Look below for the line holding "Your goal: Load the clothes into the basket" and the line holding "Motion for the". Repeat those two and everything between, exactly.

* _Recorded data_
##############################

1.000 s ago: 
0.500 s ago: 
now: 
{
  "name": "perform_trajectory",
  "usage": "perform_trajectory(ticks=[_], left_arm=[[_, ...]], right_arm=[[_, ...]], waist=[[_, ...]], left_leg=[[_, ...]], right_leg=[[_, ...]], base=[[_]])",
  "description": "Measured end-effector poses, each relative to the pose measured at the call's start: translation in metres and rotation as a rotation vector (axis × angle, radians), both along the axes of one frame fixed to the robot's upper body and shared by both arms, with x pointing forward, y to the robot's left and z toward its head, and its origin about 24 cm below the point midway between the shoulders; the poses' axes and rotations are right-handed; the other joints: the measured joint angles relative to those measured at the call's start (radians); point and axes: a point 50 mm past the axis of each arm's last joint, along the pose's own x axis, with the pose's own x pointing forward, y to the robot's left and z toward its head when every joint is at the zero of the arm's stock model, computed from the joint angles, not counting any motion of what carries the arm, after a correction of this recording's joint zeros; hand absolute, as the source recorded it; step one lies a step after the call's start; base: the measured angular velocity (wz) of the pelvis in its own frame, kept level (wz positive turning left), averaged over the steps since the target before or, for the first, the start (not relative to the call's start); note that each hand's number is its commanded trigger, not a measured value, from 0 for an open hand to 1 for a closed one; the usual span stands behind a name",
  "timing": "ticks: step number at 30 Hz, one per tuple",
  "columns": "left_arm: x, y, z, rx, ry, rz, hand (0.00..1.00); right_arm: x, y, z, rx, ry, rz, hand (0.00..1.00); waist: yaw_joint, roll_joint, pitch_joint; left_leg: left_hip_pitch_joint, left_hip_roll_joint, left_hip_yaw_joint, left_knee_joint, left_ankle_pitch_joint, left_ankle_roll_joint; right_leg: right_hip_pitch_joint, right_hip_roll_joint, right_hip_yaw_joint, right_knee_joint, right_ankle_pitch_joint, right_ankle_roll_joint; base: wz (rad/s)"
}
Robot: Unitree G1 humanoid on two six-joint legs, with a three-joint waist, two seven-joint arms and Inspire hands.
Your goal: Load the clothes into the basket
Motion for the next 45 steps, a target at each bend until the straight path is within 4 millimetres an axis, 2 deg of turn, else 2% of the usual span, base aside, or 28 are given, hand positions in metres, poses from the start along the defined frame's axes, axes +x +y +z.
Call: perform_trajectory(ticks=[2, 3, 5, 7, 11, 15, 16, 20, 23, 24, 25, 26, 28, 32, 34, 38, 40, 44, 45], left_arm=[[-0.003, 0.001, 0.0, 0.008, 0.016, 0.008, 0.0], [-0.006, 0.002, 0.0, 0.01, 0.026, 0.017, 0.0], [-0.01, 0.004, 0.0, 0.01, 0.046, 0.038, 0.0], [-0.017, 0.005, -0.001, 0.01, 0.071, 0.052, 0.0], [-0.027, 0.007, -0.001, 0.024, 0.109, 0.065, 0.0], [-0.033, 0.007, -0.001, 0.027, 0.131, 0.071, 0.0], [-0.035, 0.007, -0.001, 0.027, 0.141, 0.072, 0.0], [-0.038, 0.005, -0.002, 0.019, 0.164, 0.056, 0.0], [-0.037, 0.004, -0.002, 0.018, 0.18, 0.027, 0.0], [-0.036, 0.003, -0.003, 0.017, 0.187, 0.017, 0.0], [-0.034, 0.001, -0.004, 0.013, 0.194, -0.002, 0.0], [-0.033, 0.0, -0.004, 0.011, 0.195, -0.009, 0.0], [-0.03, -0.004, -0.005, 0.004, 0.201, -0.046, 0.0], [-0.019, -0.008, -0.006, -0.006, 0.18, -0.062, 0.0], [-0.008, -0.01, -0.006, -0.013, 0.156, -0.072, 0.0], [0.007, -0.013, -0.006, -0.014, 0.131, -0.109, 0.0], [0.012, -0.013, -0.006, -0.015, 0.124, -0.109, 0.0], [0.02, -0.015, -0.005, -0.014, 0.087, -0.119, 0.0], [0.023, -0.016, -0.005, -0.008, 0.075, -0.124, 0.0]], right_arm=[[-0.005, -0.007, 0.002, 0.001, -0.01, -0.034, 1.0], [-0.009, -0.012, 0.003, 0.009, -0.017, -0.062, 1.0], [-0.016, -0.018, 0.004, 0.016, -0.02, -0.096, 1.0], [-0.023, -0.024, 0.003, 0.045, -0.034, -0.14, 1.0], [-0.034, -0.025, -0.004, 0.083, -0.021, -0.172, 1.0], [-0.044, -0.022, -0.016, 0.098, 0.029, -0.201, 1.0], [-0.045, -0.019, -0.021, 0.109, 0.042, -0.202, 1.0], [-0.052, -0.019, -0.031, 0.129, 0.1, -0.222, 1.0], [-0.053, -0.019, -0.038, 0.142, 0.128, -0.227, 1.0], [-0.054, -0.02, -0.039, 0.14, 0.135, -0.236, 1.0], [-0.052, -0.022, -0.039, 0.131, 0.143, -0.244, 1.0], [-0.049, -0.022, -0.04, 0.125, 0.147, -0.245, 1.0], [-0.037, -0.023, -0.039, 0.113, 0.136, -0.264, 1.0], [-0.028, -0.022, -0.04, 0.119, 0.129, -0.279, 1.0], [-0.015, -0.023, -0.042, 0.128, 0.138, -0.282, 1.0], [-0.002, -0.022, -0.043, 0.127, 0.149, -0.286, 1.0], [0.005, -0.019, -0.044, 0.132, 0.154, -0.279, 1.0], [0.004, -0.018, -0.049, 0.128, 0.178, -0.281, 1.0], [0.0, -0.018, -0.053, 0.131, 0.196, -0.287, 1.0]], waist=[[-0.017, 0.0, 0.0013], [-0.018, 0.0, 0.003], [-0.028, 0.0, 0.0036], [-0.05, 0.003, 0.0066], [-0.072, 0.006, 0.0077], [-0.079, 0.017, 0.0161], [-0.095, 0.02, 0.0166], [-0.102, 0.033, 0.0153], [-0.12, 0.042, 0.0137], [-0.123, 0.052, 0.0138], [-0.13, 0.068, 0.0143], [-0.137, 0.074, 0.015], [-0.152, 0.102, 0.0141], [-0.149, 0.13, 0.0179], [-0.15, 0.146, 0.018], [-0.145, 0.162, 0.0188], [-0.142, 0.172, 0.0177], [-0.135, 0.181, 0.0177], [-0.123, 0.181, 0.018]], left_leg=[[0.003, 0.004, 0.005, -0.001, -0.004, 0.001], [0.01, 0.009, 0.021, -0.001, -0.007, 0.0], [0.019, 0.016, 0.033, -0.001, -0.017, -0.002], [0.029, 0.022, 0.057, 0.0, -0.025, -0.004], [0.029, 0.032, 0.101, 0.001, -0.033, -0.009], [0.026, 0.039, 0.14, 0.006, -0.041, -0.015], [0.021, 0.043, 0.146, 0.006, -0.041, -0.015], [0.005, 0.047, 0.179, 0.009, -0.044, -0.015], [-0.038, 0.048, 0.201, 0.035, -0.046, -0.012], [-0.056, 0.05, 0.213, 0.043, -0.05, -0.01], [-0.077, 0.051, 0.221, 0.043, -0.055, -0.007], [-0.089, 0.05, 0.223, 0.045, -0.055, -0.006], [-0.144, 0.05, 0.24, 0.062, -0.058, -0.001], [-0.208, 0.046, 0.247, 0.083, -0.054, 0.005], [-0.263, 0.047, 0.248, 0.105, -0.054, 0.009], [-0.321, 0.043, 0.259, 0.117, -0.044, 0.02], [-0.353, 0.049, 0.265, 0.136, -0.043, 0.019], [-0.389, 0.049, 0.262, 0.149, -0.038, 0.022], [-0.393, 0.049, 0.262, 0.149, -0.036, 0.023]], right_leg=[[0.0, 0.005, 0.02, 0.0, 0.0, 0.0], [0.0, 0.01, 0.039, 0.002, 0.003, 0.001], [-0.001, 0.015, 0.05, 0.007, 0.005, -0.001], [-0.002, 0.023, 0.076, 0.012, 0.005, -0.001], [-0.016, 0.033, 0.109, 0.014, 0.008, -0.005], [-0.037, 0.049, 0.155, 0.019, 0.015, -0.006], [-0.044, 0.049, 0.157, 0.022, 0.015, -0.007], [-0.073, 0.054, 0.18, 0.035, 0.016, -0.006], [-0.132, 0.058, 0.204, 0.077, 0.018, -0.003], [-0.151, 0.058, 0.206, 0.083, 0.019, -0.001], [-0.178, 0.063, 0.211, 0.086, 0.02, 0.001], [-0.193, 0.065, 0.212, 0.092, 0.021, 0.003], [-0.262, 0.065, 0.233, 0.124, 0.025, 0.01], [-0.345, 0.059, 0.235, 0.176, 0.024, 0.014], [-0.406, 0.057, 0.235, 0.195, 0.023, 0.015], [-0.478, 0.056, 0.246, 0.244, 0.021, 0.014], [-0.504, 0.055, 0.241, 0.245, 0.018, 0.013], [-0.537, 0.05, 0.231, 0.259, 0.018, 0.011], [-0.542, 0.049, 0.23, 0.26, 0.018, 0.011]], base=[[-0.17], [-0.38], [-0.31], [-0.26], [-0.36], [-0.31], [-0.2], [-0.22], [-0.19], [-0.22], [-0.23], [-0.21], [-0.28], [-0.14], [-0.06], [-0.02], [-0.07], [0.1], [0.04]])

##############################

* _Task result_
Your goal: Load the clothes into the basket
Motion for the next 45 steps, a target at each bend until the straight path is within 4 millimetres an axis, 2 deg of turn, else 2% of the usual span, base aside, or 28 are given, hand positions in metres, poses from the start along the defined frame's axes, axes +x +y +z.

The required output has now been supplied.